The strategy applied in this study (dilution of the sample, acquisition in UHPLC-QTOF

MS, and processing by MetaboLynx software) to urine samples collected before and

after administration of 200 mg of mephedrone allowed for the detection of the parent

compound and 10 metabolites (Table 1).

The mass accuracy obtained provided only 1 feasible formula for each metabolite at the

selected narrow-mass window (2 mDa). Among the 10 metabolites found, four were

detected only in the positive ionization mode, similar to the behavior observed for

mephedrone. Six of them were also detected in negative ionization mode (Table 1)
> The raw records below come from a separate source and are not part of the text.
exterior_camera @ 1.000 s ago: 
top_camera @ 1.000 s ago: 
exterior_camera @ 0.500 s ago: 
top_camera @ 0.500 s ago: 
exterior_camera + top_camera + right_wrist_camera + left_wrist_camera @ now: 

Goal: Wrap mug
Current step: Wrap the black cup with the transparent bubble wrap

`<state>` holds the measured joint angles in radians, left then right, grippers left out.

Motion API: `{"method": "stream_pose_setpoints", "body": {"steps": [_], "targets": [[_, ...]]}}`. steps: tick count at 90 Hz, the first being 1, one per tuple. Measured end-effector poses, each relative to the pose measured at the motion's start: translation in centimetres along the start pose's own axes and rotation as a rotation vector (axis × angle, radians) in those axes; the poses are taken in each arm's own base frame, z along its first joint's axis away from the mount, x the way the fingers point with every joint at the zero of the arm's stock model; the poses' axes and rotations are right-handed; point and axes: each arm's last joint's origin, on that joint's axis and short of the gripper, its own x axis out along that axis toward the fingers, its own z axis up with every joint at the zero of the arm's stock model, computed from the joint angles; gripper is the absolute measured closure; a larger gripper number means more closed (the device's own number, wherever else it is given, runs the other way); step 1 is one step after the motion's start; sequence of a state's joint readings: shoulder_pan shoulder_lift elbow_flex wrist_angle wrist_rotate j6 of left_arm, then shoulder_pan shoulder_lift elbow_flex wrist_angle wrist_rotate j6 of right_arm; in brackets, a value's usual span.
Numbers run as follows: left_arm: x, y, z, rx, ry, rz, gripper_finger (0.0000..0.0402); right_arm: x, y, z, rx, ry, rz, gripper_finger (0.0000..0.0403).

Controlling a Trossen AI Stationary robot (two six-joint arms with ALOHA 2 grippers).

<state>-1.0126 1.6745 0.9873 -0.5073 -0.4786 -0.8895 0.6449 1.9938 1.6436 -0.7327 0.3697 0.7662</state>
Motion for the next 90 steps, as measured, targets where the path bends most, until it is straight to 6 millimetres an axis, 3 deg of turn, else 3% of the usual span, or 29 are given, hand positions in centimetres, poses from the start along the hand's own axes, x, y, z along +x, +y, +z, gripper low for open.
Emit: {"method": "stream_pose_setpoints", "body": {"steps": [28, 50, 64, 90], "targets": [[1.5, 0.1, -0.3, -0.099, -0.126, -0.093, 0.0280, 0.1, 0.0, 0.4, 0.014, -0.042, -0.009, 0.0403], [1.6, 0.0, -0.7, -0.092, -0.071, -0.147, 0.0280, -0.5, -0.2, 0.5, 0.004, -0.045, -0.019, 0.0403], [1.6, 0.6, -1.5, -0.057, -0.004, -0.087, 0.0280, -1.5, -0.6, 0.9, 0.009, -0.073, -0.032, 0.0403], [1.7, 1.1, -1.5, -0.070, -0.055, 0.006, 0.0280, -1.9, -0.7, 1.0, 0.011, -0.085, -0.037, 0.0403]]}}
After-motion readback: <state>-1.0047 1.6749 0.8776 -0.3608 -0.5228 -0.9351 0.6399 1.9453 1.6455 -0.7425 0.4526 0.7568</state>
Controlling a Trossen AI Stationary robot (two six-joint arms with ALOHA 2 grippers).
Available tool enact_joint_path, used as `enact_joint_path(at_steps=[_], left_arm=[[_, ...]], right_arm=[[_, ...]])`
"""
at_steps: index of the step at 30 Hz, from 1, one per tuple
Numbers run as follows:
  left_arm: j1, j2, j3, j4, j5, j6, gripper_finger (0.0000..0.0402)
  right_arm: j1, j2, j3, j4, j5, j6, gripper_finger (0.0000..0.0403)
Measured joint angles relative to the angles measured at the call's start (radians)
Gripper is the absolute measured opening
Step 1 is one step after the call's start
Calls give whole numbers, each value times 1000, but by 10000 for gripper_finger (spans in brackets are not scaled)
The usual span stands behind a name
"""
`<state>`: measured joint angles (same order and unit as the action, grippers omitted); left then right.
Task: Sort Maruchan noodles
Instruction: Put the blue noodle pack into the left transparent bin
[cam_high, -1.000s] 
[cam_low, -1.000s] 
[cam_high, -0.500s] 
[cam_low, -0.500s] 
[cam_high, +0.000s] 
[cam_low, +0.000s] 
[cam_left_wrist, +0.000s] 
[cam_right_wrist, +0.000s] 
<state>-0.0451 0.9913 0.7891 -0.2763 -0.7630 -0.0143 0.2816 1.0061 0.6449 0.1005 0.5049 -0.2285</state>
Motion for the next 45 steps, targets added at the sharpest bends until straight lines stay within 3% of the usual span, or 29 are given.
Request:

suggesting the presence of an acidic moiety.

The product ion scan of each detected metabolite was acquired and the results are

shown in Table 1. Based on the comparison between these results and the CID behavior

of mephedrone (see section 3.1), a putative structure for each metabolite was established

(see section 3.3).

In those cases in which a phase II metabolite was predicted (M4, M8, M9 and M10) or a

single abundant product ion was obtained (M2 and M7), a MS3 experiment was

performed by selecting the product ion generated in-source at high cone voltage and

acquiring the product ion scan of this in-source fragment. This allowed more knowledge

to be garnered or to obtain additional relevant information about the unconjugated

metabolite. The results of these experiments are shown in Table 1.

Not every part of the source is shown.